Tensorflow not using GPU on drive PX2

I’ve built tensorflow from source on my drive PX2 (Cuda 9.2, Cudnn 7.1.2). I’m trying to run a mobilenet network in inference mode on the px2. I’m seeing an average of 12 seconds for inference whereas I expect it to run within a few hundred milliseconds.

Based on the logs, I see that the GPUs are being recognized:

2019-01-24 11:53:56.615435: I tensorflow/core/common_runtime/gpu/gpu_device.cc:1490] Adding visible gpu devices: 0, 1
2019-01-24 11:53:56.615583: I tensorflow/core/common_runtime/gpu/gpu_device.cc:971] Device interconnect StreamExecutor with strength 1 edge matrix:
2019-01-24 11:53:56.615629: I tensorflow/core/common_runtime/gpu/gpu_device.cc:977]      0 1 
2019-01-24 11:53:56.615668: I tensorflow/core/common_runtime/gpu/gpu_device.cc:990] 0:   N N 
2019-01-24 11:53:56.615702: I tensorflow/core/common_runtime/gpu/gpu_device.cc:990] 1:   N N 
2019-01-24 11:53:56.615811: I tensorflow/core/common_runtime/gpu/gpu_device.cc:1103] Created TensorFlow device (/job:localhost/replica:0/task:0/device:GPU:0 with 3401 MB memory) -> physical GPU (device: 0, name: DRIVE PX 2 AutoChauffeur, pci bus id: 0000:04:00.0, compute capability: 6.1)
2019-01-24 11:53:56.616331: I tensorflow/core/common_runtime/gpu/gpu_device.cc:1103] Created TensorFlow device (/job:localhost/replica:0/task:0/device:GPU:1 with 1796 MB memory) -> physical GPU (device: 1, name: NVIDIA Tegra X2, pci bus id: 0000:00:00.0, compute capability: 6.2)

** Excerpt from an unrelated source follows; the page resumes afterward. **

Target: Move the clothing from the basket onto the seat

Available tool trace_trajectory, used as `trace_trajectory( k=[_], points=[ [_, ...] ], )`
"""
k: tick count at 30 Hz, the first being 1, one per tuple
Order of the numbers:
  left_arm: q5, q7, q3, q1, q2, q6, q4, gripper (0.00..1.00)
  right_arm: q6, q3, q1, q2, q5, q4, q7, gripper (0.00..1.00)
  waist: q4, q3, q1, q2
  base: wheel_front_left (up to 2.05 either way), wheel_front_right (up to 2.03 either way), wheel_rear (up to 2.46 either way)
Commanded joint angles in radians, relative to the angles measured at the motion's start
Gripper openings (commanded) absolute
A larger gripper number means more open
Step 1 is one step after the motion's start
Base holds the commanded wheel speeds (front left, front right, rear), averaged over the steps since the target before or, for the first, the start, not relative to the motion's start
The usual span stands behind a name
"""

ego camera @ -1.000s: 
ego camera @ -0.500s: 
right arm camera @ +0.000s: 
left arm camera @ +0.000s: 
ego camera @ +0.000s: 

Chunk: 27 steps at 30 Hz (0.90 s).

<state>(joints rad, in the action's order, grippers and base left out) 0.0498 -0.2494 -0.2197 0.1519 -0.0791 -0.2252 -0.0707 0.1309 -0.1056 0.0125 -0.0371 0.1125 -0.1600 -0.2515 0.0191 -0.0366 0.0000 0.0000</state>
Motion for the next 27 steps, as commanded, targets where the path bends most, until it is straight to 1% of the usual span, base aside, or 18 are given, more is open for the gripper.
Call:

But tegrastats shows 0% utilization of the gpus even when I run it at a very high frequency.
I also used nvpmodel to set mode 0 which I think is the highest clock settings

Also, I don’t understand why in the device matrix, it lists the gpu usage as ‘N N’ but it says after that it’s created tensorflow devices on each GPU

Here’s what I can hint from my current experience with very same device:

Firstly - don’t expect to see any load on dGPU with tegrastats now. There’s some bug as described at: https://devtalk.nvidia.com/default/topic/1036238/general/can-t-detect-the-dgpu-utilization-through-tegrastat/1

Secondly, for testing, try forcing the graph to iGPU, e.g. with

export CUDA_VISIBLE_DEVICES=1
export TF_MIN_GPU_MULTIPROCESSOR_COUNT=2

and then check tegrastats.

You can also try using nvprof to profile the code run on GPU, if any.

I tried both those options but didn’t see any change in the output from tegrastats. I saw the tegrastats bug but not sure if that’s been resolved. And based on my observations, if my code was running on GPU, I would see a much faster inference time with tensorflow

Hi,

Do you build TensorFlow with the correct GPU architecture?
For PX2, you should use sm=6.1 and sm=6.2.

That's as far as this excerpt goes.